現在は広告代理店で働く男性会社員・Aさん(30代)は、25歳のときに新卒で入った会社を辞め、一時期フリーランスとして過ごしていた。その時に財布を落としてしまい、クレジットカードを紛失したことがすべての始まりだった。
「海外旅行で財布を落として、すべてカードを止めたのですが、再発行できず……。メイン口座を変更したのに、カード会社に振替口座を切り替えたことを連絡し忘れ、返済が延滞。それが続いて、どうやらブラック認定されたみたいです」
いわゆる“ブラックリスト”に入り、かつ当時の収入の不安定さから、クレジットカードを作ることができなくなったAさん。しかし、“運命のカード”と巡り合うことになる。

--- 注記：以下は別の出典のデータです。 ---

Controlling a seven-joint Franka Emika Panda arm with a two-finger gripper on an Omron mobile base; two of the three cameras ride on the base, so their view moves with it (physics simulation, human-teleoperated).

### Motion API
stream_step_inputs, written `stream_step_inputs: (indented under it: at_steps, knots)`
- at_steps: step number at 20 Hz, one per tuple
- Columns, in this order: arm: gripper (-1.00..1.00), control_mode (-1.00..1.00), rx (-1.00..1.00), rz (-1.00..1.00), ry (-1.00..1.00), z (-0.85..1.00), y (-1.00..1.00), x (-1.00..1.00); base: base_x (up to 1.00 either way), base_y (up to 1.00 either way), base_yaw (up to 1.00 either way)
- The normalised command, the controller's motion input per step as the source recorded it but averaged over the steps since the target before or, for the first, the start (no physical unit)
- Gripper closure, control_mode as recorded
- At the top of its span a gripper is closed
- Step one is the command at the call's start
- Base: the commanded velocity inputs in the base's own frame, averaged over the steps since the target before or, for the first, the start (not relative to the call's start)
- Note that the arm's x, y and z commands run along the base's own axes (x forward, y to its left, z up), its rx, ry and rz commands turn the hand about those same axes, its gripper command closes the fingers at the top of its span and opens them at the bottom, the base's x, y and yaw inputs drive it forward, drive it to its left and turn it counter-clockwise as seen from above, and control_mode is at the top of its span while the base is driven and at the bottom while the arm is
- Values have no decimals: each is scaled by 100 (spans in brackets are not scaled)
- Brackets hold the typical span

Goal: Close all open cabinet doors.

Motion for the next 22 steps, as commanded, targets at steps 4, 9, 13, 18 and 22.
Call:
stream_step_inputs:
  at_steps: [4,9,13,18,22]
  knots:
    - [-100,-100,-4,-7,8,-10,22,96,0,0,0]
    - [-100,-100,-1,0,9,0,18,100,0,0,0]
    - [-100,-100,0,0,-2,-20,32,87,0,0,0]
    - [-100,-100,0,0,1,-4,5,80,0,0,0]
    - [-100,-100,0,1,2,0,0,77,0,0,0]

「消費者金融系のカードで、リボ払いしか支払いの選択肢がなかったんです。当時の僕は深く考えず、『神がいた!』という気持ちでした。約1か月以内で全額支払うことができれば、手数料がかからないというので、余裕かなって。でも、それが油断を生んだみたいで、パソコンやスマホ、食費や光熱費などといった生活費まで、ほとんどリボ払いで支払うようになっていました」(Aさん)
経費はもちろん、生活費でもカードを利用していたAさんは、再び会社員になった現在、ボーナスなどで返済を続けて、1年がかりで完済したと話す。